4. Limitation. Nothing in this Agreement or in any other plan, award or agreement of the Company applicable to the Executive shall result in the reduction or limitation of (i) any payments under either Section 2 or Section 2A, as applicable, and/or (ii) the accelerated vesting of options to acquire common stock and/or (iii) shares of restricted stock and/or restricted stock units under Section 3 or (iv) any other payments or benefits (the “Total Payments”) that may be deemed to be contingent upon a change in ownership or control pursuant to Section 280G of the Internal Revenue Code (“Code”), regardless of whether the Total Payments would be subject to the excise tax imposed by Section 4999 of the Code. If the Executive does become liable for any excise tax under Section 4999 of the Code, such liability shall not entitle the Executive to any additional payments from the Company to reimburse the Executive for such tax liability.
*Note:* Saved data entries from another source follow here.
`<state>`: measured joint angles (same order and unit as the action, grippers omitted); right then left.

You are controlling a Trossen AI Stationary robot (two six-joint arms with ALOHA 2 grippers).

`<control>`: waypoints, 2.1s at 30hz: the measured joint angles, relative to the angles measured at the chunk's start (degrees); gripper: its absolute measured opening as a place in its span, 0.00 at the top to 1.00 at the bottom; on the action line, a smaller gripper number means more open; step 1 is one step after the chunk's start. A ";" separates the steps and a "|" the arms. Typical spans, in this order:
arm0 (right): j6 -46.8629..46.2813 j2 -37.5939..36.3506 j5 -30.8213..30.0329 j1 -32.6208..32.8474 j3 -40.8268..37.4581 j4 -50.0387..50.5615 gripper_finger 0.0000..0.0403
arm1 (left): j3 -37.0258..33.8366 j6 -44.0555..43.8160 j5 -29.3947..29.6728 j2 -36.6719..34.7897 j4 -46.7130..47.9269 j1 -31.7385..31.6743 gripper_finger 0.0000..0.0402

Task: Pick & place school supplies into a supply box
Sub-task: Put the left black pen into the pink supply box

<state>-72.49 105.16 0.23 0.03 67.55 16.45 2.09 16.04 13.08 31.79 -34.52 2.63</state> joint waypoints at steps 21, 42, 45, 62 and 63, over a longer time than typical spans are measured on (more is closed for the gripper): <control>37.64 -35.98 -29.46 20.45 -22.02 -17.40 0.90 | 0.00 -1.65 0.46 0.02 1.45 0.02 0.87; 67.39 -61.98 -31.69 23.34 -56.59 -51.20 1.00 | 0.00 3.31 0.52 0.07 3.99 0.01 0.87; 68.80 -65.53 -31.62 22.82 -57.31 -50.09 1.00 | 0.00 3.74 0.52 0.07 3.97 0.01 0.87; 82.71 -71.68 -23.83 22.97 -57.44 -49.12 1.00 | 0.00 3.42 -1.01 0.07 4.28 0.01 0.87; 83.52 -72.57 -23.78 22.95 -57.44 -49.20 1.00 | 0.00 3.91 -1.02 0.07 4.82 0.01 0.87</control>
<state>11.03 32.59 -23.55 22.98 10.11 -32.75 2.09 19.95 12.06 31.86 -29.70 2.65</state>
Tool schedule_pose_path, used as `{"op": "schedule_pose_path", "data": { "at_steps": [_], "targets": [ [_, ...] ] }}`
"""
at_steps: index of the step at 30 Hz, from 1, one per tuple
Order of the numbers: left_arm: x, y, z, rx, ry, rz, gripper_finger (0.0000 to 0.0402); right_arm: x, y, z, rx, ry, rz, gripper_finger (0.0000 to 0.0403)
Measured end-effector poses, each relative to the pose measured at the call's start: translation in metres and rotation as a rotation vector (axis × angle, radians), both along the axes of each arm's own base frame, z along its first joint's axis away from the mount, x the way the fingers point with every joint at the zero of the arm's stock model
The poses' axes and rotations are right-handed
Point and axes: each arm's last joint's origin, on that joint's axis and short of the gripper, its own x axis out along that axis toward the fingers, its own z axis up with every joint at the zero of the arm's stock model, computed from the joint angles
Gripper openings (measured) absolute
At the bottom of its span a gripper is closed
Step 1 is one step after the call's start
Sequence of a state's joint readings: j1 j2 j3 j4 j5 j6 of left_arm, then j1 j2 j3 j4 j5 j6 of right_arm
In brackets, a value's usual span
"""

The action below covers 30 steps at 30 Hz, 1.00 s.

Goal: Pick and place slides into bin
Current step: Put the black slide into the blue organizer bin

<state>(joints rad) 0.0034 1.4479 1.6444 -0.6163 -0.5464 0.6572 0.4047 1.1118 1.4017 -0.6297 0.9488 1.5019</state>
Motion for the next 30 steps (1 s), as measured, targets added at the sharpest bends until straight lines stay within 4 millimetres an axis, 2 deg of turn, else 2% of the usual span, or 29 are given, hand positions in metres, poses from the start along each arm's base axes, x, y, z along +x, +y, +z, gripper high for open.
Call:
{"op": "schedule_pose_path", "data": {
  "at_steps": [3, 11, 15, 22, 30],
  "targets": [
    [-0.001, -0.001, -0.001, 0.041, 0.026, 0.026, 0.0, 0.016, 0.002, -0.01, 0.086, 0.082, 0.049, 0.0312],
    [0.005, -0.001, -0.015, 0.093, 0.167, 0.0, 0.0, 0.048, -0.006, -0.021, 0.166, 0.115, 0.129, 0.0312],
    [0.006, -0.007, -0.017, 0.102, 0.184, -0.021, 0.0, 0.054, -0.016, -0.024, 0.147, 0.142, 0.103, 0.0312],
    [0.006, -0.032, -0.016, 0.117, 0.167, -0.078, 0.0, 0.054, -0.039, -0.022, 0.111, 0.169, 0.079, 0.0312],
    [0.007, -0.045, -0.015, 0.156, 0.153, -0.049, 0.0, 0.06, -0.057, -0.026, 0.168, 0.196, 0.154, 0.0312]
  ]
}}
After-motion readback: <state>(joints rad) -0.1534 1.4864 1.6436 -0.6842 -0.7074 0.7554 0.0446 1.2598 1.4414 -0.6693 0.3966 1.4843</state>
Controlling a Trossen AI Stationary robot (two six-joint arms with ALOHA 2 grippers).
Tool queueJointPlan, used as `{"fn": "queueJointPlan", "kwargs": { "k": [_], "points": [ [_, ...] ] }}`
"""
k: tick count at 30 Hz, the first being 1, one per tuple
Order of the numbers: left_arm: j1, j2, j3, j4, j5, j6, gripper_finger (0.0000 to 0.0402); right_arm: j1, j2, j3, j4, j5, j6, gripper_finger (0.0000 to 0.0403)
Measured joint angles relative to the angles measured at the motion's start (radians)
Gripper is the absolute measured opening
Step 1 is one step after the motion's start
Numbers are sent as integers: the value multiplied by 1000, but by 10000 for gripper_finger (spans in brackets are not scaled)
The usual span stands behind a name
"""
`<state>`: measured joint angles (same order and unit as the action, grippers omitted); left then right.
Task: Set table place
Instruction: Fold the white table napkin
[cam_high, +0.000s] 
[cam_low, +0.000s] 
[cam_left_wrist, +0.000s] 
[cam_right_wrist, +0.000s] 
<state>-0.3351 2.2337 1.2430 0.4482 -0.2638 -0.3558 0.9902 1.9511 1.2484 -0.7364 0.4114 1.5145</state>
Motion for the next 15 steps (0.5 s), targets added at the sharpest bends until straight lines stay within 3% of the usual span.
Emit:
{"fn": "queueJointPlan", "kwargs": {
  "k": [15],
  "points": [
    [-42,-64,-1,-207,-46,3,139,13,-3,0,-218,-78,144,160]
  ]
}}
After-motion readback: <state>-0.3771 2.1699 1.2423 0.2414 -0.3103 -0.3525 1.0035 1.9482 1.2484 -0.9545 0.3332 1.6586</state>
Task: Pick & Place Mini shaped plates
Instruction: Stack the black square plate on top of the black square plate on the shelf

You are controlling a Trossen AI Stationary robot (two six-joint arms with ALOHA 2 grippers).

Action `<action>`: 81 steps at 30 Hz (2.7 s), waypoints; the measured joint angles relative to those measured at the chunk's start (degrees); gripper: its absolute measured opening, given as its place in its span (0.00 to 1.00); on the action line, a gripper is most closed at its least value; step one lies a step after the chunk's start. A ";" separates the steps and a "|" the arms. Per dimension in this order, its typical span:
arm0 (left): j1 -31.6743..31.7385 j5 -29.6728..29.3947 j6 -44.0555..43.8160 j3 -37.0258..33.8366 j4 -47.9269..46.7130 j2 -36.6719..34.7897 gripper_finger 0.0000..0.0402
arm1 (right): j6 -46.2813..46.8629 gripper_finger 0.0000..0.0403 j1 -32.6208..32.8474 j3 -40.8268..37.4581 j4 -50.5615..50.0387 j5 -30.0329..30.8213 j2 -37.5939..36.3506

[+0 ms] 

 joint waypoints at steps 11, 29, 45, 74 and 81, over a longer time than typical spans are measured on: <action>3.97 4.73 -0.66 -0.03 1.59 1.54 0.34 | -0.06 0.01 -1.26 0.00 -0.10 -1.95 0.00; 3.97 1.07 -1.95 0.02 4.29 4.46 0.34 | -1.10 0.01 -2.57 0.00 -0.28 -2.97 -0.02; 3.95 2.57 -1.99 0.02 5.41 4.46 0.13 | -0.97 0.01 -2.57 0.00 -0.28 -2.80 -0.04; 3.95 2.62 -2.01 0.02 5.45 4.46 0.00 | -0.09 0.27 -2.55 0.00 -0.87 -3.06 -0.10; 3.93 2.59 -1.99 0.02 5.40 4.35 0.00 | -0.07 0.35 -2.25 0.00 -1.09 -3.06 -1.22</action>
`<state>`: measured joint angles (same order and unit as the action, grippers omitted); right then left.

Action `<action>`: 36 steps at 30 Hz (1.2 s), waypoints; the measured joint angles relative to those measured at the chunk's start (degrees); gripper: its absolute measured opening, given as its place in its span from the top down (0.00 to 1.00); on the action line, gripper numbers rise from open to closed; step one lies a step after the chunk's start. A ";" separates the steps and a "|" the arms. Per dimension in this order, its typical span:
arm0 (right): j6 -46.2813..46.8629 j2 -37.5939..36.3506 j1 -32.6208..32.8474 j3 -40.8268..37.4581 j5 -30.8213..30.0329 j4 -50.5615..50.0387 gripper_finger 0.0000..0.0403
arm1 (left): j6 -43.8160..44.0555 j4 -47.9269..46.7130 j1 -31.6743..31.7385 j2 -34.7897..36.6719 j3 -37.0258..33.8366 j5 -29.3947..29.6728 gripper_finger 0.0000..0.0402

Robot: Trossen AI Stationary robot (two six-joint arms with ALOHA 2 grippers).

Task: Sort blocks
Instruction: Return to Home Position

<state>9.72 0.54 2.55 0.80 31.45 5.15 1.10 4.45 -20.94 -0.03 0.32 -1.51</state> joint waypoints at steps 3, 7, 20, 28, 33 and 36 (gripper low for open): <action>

The Company shall be entitled to withhold from payments due to the Executive an amount equal to the actual amount of any excise tax under Section 4999 of the Code to which the Executive is subject, as determined by the Company’s independent auditors.
5. Time of Payments. Subject to the requirements of Section 6, all payments made to Executive under any of the subsections of Section 2 which are based upon Executive’s Base Salary or Target Bonus shall be made at or as soon as practicable after the termination of Executive’s employment but in no event later than seventy-five (75) days after such termination.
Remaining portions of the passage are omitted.